La sfiducia individuale – L’unico meccanismo formale esistente è la mozione di sfiducia individuale nei confronti di un singolo ministro, istituto che non è contenuto nella Costituzione ma che divenne prassi consolidata negli anni Ottanta e fu successivamente introdotto nel regolamento della Camera. Negli anni Novanta la Corte costituzionale sancì che potesse essere utilizzata anche dal Senato, stabilendo che se una Camera approva una mozione di sfiducia contro un ministro questi deve presentare le dimissioni per atto dovuto e, se non lo fa, il presidente della Repubblica può rimuoverlo su richiesta del presidente del Consiglio. Si tratta però di una procedura laboriosa, esposta ai veti incrociati della coalizione di maggioranza, e che in questo caso avrebbe funzionato soltanto perché Meloni stessa sembrava disposta a far votare contro la sua ministra. Nella storia repubblicana le mozioni di sfiducia individuali presentate in Parlamento sono circa una trentina, eppure una sola è riuscita a superare il voto delle Camere: quella che nel 1995 costrinse alle dimissioni Filippo Mancuso, Guardasigilli nel governo tecnico presieduto da Lamberto Dini e sostenuto da PDS, Lega Nord e Partito Popolare Italiano.
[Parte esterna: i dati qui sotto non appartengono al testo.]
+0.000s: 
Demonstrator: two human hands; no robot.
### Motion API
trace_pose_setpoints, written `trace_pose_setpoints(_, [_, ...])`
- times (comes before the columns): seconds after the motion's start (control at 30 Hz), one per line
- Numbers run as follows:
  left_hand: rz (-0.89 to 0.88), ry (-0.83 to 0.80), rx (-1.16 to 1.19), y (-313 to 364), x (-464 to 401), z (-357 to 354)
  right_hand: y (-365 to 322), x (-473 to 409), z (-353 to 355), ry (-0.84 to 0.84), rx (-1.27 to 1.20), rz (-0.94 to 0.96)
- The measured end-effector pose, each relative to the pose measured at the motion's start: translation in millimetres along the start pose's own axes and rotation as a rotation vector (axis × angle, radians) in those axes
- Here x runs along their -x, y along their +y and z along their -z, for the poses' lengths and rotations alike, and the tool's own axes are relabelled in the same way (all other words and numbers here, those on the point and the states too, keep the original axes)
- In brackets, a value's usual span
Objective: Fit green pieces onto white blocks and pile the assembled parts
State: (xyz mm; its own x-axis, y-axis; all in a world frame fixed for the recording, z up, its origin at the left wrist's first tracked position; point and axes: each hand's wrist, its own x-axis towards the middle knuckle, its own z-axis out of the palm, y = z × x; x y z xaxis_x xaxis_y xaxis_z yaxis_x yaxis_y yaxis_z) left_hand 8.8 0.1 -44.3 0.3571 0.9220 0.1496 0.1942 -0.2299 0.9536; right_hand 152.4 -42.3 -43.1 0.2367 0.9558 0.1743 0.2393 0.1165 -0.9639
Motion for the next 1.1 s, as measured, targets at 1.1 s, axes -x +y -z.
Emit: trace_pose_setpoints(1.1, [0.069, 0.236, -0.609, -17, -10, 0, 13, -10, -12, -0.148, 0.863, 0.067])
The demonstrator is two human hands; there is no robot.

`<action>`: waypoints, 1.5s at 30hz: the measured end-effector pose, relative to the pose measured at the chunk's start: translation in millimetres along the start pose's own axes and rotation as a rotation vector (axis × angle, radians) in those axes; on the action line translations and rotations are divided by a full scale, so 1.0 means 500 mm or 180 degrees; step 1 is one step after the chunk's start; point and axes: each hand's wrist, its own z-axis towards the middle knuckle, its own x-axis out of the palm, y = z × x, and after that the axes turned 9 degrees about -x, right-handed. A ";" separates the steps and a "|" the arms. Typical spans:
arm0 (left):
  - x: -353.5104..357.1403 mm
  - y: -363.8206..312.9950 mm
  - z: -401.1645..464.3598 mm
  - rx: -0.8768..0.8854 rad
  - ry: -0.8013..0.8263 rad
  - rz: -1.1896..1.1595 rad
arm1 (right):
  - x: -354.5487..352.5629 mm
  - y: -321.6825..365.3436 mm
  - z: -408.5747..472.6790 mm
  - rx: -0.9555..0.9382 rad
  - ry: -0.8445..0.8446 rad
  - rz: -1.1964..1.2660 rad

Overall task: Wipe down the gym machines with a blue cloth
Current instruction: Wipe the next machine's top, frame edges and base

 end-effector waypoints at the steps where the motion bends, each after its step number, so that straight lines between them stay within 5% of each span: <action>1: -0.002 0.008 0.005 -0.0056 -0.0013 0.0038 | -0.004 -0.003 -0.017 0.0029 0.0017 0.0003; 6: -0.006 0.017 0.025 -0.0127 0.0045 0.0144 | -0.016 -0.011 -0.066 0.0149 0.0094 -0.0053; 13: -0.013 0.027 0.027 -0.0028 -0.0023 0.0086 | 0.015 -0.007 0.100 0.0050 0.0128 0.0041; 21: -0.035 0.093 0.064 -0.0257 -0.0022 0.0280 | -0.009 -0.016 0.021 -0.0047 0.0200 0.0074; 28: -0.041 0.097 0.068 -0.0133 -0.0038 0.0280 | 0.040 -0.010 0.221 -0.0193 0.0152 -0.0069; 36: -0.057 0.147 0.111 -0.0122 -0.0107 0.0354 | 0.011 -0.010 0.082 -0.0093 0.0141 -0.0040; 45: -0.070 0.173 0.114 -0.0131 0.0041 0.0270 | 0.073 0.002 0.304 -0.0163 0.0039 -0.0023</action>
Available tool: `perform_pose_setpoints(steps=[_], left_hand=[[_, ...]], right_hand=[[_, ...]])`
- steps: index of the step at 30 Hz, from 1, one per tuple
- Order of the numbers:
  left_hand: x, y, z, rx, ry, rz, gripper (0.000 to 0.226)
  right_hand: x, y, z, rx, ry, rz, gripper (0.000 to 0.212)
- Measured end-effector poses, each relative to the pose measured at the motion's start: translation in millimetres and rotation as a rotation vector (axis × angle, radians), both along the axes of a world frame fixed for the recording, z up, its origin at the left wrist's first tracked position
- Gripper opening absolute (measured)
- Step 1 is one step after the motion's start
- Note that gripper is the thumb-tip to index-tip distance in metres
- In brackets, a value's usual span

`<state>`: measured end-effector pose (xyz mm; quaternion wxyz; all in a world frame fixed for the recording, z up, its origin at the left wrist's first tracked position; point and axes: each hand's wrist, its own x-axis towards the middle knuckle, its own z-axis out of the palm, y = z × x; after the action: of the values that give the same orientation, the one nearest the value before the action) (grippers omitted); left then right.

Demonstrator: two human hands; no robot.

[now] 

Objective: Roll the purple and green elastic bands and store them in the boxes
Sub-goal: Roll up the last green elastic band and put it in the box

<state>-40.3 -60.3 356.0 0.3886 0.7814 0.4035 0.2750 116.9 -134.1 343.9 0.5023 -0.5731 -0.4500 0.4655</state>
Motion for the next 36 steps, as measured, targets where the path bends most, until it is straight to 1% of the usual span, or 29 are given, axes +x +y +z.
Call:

Premierato – Più volte i governi di centrodestra hanno provato a modificare questo meccanismo. Un esempio è quello della riforma costituzionale del 2006 proposta dal secondo governo Berlusconi, che prevedeva nomina e revoca dei ministri direttamente per mano del presidente del Consiglio. La riforma del premierato, ancora ferma dopo l’approvazione in Senato, prima tappa del lungo iter previsto per le riforme costituzionali, si muove in questo stesso solco. La modifica principale riguarda proprio l’articolo 92 della Costituzione: il presidente della Repubblica non nominerebbe più il presidente del Consiglio, che verrebbe eletto dal popolo, ma gli conferirebbe l’incarico di formare il governo, e su sua proposta potrebbe nominare e revocare i ministri. Quindi, se la riforma fosse stata in vigore, Meloni avrebbe potuto richiedere la revoca di Santanchè senza dover attendere un voto parlamentare.